Le troisième budget de la ministre des Finances, Monique Jérôme-Forget, n'est pas flamboyant. Il n'est pas imaginatif. Il ne fait pas rêver. Mais il fait le job, c'est-à-dire qu'il contribue à stimuler l'économie et à contrer les effets de la récession.

Alain Dubuc, collaboration spéciale
Alain Dubuc, collaboration spéciale LA PRESSE

Le problème de la ministre, c'est qu'elle devait faire une chose et son contraire, dépenser pour stimuler l'économie dans un premier temps, et dans un second temps, une fois la récession terminée, appliquer brutalement les freins pour éliminer le déficit qu'elle venait de créer. Le premier objectif est atteint. Par contre, il est beaucoup moins évident qu'elle tiendra son second pari.

 

Commençons par ce qui nous importe tous, la lutte contre la récession. L'effort additionnel proposé par le budget est modeste, des dépenses de moins de 1 milliard sur deux ans, qui permettront d'injecter 3 milliards dans l'économie. Est-ce assez? Probablement, oui, si l'état de l'économie ne continue pas à se détériorer.

Cet effort s'ajoute à ce qui a déjà été fait. Selon les données du budget, au total, les initiatives gouvernementales permettront d'injecter 15 milliards dans l'économie sur deux ans. Ces sommes, quand on tient compte des efforts fédéraux, sont supérieures en proportion au plan de relance du président Obama. C'est énorme.

Il est vrai qu'une grosse partie de cet argent ne provient pas de fonds publics, mais de prêts, de contributions d'autres organismes. Il est vrai aussi que l'essentiel avait été annoncé avant ce budget, notamment les 6 milliards sur deux ans du programme d'infrastructures, lancé en 2007 dans un tout autre contexte, quand il n'y avait pas de récession à l'horizon.

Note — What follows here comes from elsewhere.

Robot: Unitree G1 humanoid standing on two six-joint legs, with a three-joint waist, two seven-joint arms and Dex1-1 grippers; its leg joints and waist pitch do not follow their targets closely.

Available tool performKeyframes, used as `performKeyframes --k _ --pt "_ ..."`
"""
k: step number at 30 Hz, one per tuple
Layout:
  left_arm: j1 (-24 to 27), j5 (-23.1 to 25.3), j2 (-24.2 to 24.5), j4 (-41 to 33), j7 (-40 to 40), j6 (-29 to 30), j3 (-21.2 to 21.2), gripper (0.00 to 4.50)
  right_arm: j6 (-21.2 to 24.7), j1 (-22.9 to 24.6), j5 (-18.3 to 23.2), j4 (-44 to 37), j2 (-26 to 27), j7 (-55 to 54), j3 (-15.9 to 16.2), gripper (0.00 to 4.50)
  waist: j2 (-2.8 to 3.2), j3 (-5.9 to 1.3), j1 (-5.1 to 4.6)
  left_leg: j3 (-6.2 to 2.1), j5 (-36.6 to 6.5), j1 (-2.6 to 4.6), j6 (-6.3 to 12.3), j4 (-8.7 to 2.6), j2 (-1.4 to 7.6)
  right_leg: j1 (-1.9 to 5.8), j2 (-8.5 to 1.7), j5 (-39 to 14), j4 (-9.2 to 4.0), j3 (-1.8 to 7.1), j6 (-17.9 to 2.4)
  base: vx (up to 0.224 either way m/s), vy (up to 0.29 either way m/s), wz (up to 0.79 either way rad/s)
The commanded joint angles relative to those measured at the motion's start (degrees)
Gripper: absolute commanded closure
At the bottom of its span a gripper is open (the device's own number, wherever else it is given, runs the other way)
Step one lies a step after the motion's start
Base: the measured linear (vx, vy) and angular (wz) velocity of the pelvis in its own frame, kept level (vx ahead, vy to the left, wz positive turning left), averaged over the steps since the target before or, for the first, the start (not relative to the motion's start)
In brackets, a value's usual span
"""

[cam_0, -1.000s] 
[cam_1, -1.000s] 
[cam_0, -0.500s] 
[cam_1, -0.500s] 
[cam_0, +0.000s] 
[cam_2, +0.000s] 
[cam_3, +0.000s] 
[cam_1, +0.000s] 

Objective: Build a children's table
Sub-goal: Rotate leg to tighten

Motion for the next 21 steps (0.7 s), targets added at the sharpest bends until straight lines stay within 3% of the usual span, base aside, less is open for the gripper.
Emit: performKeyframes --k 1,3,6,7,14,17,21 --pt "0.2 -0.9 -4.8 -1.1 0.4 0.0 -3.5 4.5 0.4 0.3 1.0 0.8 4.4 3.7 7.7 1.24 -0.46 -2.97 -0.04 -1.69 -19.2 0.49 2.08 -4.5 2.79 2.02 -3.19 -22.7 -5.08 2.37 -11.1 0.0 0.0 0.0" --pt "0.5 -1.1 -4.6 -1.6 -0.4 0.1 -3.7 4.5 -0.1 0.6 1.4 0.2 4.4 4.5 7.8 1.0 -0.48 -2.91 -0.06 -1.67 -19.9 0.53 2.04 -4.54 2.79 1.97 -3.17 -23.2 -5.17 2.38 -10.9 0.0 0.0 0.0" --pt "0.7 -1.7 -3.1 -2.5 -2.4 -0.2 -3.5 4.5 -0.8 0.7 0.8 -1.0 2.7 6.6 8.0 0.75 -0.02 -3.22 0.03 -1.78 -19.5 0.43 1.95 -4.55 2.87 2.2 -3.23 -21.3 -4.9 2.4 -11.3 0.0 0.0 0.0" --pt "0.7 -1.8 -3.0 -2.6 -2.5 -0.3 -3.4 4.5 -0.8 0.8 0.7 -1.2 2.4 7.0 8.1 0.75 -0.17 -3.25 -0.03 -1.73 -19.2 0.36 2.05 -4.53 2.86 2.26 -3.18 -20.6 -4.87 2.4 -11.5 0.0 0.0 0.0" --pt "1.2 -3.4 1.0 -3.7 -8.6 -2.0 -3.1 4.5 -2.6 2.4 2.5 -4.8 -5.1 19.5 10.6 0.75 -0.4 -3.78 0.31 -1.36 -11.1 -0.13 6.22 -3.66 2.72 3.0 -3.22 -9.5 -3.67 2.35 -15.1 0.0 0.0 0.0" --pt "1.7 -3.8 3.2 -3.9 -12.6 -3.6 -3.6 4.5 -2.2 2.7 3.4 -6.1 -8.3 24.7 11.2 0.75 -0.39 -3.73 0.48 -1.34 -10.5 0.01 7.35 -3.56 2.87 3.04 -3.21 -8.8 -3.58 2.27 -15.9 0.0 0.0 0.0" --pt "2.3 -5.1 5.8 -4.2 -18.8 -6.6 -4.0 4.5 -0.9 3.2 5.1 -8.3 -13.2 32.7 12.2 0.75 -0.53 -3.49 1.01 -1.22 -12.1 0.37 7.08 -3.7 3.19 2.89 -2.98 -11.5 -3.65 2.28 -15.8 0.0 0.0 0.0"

Mais c'est un faux problème. L'important, c'est que l'argent, peu importe d'où il vient, soit au bon endroit, au bon moment. Le providentiel programme d'infrastructures est déjà en marche, et les interventions nouvelles, concentrées dans le financement des entreprises et l'aide aux travailleurs, sont ciblées et auront un effet rapide. Il ne faut pas non plus oublier que, dans une logique keynésienne, le fait que le gouvernement crée un déficit, 3,9 milliards cette année et 3,8 milliards l'an prochain, contribue à la relance. Ce déficit, inévitable, joue un rôle utile.

À condition qu'on le résorbe. À ce chapitre, la ministre est moins convaincante. Elle se donne quatre ans pour le ramener à zéro. En limitant la croissance des dépenses à 3,2%, ce qui serait un tour de force. En comptant sur une hypothétique lutte à l'évasion fiscale. En misant sur des trouvailles, non précisées, pour couper 1 milliard par année.

Les seuls outils de réduction du déficit crédibles, ce sont l'indexation des tarifs et une hausse de 1% de la TVQ, en 2011, quand la reprise sera au rendez-vous. Une source de revenus, mais aussi un virage important de la philosophie fiscale. Espérons que le contexte budgétaire permettra de faire accepter ces initiatives impopulaires.

Derrière tout cela, il y a une grande inconnue: le contexte économique. Le budget repose sur la moyenne des prévisions du secteur privé, qui s'attend à un recul de 1,2% cette année. Un scénario où la récession québécoise sera moins profonde que chez nos voisins et où la reprise, timide, commencera plus tard cette année, notamment en Ontario dont le taux de chômage, à 8,7%, dépasse le 7,9% du Québec.

Le budget repose certes sur le scénario le plus plausible. Mais les prévisions ont été si souvent corrigées à la baisse et les écarts entre spécialistes si grands, qu'en fait, on ne sait pas ce qui va se passer.

Il faut donc croiser les doigts. Et espérer que si les choses vont plus mal, la ministre pense déjà à un plan B.